Last Friday, a grand jury indicted a Cleveland police officer on charges of manslaughter for the 2012 execution-style killing of two unarmed occupants of a disabled car following a chase. The officer “Fired at least fifteen shots ... downward through the windshield at close range as he stood on the hood” of the unarmed victims’ car, according to a federal prosecutor.

According to official statistics, the police on average commit between one and two “justifiable homicides” every day in the United States. Last week, the Supreme Court provided legal cover for such homicidal attacks.

The decision upheld “qualified immunity” for three Arkansas police officers who fired fifteen shots at a fleeing motorist and his passenger, killing both.

There is nothing accidental about the prevalence of violent attacks by police in America. It is of a piece with a massive prison complex that is without equal anywhere else in the world.

Last month, the National Research Council released a 440-page report entitled “The Growth of Incarceration in the United States,” documenting the vast increase in the US prison population. Since 1980, the share of the US population in prison has tripled. In the US, male high school dropouts are almost more likely to go to prison than not. Two thirds of black male high school dropouts born in the late 1970s have served time by their mid-30s.

About a quarter of all prisoners worldwide are kept in American prisons, despite the fact that the US accounts for only 5 percent of the world’s population. The portion of Americans in prison is 50 percent higher than the next-worst country, Russia.

Conditions in American prisons are particularly horrific for the mentally ill and handicapped, who are increasingly being warehoused in America’s sprawling prison system as funding for mental health assistance is slashed.
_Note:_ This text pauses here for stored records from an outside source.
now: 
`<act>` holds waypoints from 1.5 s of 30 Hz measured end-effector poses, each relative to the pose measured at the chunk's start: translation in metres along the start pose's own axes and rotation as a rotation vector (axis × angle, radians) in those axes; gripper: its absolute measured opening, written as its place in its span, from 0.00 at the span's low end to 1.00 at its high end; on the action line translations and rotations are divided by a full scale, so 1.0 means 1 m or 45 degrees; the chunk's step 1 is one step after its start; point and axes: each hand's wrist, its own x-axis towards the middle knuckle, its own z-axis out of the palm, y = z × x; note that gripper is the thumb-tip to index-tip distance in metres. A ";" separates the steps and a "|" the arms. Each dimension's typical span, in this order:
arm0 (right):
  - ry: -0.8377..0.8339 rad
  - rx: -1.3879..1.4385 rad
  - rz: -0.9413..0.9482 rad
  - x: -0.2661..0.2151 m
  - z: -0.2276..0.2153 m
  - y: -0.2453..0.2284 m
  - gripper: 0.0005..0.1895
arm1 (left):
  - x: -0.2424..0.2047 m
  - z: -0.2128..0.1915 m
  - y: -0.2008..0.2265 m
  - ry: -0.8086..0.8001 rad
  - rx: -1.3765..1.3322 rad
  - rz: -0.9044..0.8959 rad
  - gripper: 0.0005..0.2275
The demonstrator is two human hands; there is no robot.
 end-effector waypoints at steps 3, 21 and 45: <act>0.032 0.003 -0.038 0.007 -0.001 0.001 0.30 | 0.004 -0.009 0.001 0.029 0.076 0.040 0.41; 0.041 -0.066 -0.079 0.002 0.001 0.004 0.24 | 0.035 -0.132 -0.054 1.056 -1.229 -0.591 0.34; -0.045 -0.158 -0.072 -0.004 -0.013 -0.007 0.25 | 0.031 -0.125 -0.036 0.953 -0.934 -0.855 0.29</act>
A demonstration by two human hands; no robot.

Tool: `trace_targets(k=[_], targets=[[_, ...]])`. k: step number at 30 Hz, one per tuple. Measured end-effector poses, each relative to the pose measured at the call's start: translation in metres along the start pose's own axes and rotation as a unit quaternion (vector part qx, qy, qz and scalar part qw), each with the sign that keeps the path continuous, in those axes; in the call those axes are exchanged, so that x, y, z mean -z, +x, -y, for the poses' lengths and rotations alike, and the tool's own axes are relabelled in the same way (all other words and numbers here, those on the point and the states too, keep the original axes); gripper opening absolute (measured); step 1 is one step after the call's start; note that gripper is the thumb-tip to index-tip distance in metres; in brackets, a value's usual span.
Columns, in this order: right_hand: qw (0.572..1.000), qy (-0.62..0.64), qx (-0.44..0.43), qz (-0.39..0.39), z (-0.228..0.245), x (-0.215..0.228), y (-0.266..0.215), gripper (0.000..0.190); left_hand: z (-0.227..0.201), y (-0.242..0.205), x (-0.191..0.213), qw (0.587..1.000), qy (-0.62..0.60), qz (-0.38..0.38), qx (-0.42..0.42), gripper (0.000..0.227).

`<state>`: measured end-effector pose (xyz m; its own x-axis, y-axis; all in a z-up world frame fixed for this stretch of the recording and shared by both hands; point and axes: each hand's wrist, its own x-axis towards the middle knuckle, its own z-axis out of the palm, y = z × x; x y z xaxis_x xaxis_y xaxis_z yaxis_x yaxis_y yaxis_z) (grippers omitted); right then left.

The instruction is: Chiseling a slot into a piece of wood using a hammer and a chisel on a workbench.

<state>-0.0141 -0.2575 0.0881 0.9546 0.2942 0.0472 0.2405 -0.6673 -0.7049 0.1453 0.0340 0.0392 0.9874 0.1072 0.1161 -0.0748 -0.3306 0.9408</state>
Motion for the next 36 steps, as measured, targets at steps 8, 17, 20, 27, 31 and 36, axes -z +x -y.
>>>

Last month, a former employee of the Dade Correctional Institution near Miami filed a complaint with the Justice Department claiming that prison guards made a “sport” of abusing mentally ill inmates. He said they “taunted, tormented, abused, beat, and tortured chronically mentally ill inmates on a regular basis.”

The most horrific of these incidents was the killing of Darren Rainey, a mentally ill inmate who died on June 23, 2012 after being forced into a scalding shower for over an hour. Guards had turned the shower into an impromptu torture chamber by breaking the internal door handles and controlling the flow of water from an external valve. No one has been held accountable for his death, and his autopsy has not been released.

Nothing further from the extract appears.